REQUIRED WORK → To complete the exercise, write out all the data exactly.

=======

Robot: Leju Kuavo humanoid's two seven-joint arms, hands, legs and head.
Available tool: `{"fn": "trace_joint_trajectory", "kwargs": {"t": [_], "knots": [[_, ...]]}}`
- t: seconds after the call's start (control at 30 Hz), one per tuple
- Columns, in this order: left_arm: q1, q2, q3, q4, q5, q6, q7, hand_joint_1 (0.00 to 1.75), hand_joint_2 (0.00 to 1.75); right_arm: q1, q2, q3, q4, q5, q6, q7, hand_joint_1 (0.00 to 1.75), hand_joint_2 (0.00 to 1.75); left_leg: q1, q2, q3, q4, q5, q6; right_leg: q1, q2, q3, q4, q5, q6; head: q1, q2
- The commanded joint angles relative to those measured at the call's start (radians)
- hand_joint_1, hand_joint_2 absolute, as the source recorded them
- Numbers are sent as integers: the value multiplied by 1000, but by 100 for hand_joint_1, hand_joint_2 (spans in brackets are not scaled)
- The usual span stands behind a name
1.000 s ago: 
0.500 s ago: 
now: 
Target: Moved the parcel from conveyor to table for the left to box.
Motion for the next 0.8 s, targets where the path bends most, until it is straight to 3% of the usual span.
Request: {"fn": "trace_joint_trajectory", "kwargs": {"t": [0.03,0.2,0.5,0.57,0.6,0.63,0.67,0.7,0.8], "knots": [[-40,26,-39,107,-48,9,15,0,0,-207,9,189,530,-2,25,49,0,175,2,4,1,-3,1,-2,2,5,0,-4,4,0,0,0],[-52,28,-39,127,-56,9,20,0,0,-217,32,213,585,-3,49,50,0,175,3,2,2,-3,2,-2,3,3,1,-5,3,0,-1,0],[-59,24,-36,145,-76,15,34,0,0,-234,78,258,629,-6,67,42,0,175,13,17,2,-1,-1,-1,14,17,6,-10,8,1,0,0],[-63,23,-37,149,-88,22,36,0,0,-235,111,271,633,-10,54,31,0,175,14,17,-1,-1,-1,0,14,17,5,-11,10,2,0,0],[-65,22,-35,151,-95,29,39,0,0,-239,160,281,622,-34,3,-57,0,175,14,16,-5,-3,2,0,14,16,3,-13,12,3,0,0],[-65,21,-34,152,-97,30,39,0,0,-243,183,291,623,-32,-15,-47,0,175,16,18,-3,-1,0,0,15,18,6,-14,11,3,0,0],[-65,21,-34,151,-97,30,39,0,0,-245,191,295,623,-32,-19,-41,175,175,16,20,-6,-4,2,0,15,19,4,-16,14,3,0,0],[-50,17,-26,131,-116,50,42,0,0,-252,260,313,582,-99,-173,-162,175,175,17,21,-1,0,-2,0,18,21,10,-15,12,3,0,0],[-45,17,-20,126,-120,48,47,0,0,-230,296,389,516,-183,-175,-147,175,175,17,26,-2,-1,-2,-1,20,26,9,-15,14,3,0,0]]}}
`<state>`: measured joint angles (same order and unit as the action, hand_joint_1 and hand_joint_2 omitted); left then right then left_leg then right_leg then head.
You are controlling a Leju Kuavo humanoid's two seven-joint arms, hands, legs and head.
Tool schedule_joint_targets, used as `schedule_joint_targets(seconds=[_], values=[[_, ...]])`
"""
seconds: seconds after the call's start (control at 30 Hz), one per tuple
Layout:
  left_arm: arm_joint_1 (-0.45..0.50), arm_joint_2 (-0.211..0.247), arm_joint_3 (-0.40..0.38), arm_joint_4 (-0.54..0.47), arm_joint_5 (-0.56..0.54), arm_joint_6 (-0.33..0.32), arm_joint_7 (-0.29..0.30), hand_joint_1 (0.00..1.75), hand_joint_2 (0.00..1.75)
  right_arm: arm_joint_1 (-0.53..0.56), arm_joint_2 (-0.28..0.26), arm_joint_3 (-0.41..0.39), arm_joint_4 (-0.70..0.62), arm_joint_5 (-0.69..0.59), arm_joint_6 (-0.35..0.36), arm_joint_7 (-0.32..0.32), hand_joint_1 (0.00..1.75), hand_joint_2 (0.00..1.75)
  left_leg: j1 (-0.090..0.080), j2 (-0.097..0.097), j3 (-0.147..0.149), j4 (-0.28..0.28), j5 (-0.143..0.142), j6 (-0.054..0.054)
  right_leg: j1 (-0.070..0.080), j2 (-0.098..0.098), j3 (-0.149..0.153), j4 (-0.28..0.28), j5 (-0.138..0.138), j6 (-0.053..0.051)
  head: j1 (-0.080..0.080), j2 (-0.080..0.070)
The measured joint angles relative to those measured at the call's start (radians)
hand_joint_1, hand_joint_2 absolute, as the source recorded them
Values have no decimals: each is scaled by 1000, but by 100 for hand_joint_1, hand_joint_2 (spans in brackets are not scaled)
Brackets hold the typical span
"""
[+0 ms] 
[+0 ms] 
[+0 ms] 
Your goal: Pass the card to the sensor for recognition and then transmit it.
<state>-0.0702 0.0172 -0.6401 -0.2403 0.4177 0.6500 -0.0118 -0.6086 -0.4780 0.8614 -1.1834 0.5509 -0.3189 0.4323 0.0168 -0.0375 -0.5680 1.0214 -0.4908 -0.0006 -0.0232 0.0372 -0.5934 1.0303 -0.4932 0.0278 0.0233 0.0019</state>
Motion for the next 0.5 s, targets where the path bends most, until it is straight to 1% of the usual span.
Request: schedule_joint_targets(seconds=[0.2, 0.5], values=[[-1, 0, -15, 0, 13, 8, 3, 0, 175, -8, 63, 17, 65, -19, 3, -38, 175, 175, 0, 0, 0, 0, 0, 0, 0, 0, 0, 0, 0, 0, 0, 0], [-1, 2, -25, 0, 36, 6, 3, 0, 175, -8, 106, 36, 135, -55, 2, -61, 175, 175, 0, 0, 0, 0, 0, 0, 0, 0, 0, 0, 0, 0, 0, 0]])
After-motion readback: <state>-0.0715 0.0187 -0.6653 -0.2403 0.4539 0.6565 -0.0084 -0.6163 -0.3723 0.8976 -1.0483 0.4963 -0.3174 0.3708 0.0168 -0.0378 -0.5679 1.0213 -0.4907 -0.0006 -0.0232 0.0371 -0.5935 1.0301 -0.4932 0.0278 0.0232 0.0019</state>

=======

SOLVED PROBLEM →
Robot: Leju Kuavo humanoid's two seven-joint arms, hands, legs and head.
Available tool: `{"fn": "trace_joint_trajectory", "kwargs": {"t": [_], "knots": [[_, ...]]}}`
- t: seconds after the call's start (control at 30 Hz), one per tuple
- Columns, in this order: left_arm: q1, q2, q3, q4, q5, q6, q7, hand_joint_1 (0.00 to 1.75), hand_joint_2 (0.00 to 1.75); right_arm: q1, q2, q3, q4, q5, q6, q7, hand_joint_1 (0.00 to 1.75), hand_joint_2 (0.00 to 1.75); left_leg: q1, q2, q3, q4, q5, q6; right_leg: q1, q2, q3, q4, q5, q6; head: q1, q2
- The commanded joint angles relative to those measured at the call's start (radians)
- hand_joint_1, hand_joint_2 absolute, as the source recorded them
- Numbers are sent as integers: the value multiplied by 1000, but by 100 for hand_joint_1, hand_joint_2 (spans in brackets are not scaled)
- The usual span stands behind a name
1.000 s ago: 
0.500 s ago: 
now: 
Target: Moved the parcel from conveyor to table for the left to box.
Motion for the next 0.8 s, targets where the path bends most, until it is straight to 3% of the usual span.
Request: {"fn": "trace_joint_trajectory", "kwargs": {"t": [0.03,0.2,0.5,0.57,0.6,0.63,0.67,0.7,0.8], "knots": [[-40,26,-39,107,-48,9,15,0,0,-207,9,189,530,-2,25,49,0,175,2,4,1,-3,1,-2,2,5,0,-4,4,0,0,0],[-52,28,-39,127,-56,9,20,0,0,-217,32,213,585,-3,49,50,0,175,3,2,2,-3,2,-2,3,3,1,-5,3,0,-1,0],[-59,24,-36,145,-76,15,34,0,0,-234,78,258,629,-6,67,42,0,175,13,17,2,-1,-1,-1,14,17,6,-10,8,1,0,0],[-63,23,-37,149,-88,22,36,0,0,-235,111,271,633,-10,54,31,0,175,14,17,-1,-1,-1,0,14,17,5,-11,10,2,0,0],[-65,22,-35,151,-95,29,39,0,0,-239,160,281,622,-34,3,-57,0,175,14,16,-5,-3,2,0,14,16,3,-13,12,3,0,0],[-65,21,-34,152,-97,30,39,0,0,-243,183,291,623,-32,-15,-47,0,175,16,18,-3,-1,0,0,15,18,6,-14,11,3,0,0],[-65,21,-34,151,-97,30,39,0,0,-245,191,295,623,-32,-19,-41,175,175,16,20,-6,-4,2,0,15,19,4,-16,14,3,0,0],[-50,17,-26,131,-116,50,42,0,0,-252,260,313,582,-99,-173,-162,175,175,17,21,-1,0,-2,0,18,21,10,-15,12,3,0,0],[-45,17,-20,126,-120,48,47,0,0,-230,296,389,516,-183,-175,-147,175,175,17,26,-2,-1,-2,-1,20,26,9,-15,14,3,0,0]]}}
`<state>`: measured joint angles (same order and unit as the action, hand_joint_1 and hand_joint_2 omitted); left then right then left_leg then right_leg then head.
You are controlling a Leju Kuavo humanoid's two seven-joint arms, hands, legs and head.
Tool schedule_joint_targets, used as `schedule_joint_targets(seconds=[_], values=[[_, ...]])`
"""
seconds: seconds after the call's start (control at 30 Hz), one per tuple
Layout:
  left_arm: arm_joint_1 (-0.45..0.50), arm_joint_2 (-0.211..0.247), arm_joint_3 (-0.40..0.38), arm_joint_4 (-0.54..0.47), arm_joint_5 (-0.56..0.54), arm_joint_6 (-0.33..0.32), arm_joint_7 (-0.29..0.30), hand_joint_1 (0.00..1.75), hand_joint_2 (0.00..1.75)
  right_arm: arm_joint_1 (-0.53..0.56), arm_joint_2 (-0.28..0.26), arm_joint_3 (-0.41..0.39), arm_joint_4 (-0.70..0.62), arm_joint_5 (-0.69..0.59), arm_joint_6 (-0.35..0.36), arm_joint_7 (-0.32..0.32), hand_joint_1 (0.00..1.75), hand_joint_2 (0.00..1.75)
  left_leg: j1 (-0.090..0.080), j2 (-0.097..0.097), j3 (-0.147..0.149), j4 (-0.28..0.28), j5 (-0.143..0.142), j6 (-0.054..0.054)
  right_leg: j1 (-0.070..0.080), j2 (-0.098..0.098), j3 (-0.149..0.153), j4 (-0.28..0.28), j5 (-0.138..0.138), j6 (-0.053..0.051)
  head: j1 (-0.080..0.080), j2 (-0.080..0.070)
The measured joint angles relative to those measured at the call's start (radians)
hand_joint_1, hand_joint_2 absolute, as the source recorded them
Values have no decimals: each is scaled by 1000, but by 100 for hand_joint_1, hand_joint_2 (spans in brackets are not scaled)
Brackets hold the typical span
"""
[+0 ms] 
[+0 ms] 
[+0 ms] 
Your goal: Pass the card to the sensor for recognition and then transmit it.
<state>-0.0702 0.0172 -0.6401 -0.2403 0.4177 0.6500 -0.0118 -0.6086 -0.4780 0.8614 -1.1834 0.5509 -0.3189 0.4323 0.0168 -0.0375 -0.5680 1.0214 -0.4908 -0.0006 -0.0232 0.0372 -0.5934 1.0303 -0.4932 0.0278 0.0233 0.0019</state>
Motion for the next 0.5 s, targets where the path bends most, until it is straight to 1% of the usual span.
Request: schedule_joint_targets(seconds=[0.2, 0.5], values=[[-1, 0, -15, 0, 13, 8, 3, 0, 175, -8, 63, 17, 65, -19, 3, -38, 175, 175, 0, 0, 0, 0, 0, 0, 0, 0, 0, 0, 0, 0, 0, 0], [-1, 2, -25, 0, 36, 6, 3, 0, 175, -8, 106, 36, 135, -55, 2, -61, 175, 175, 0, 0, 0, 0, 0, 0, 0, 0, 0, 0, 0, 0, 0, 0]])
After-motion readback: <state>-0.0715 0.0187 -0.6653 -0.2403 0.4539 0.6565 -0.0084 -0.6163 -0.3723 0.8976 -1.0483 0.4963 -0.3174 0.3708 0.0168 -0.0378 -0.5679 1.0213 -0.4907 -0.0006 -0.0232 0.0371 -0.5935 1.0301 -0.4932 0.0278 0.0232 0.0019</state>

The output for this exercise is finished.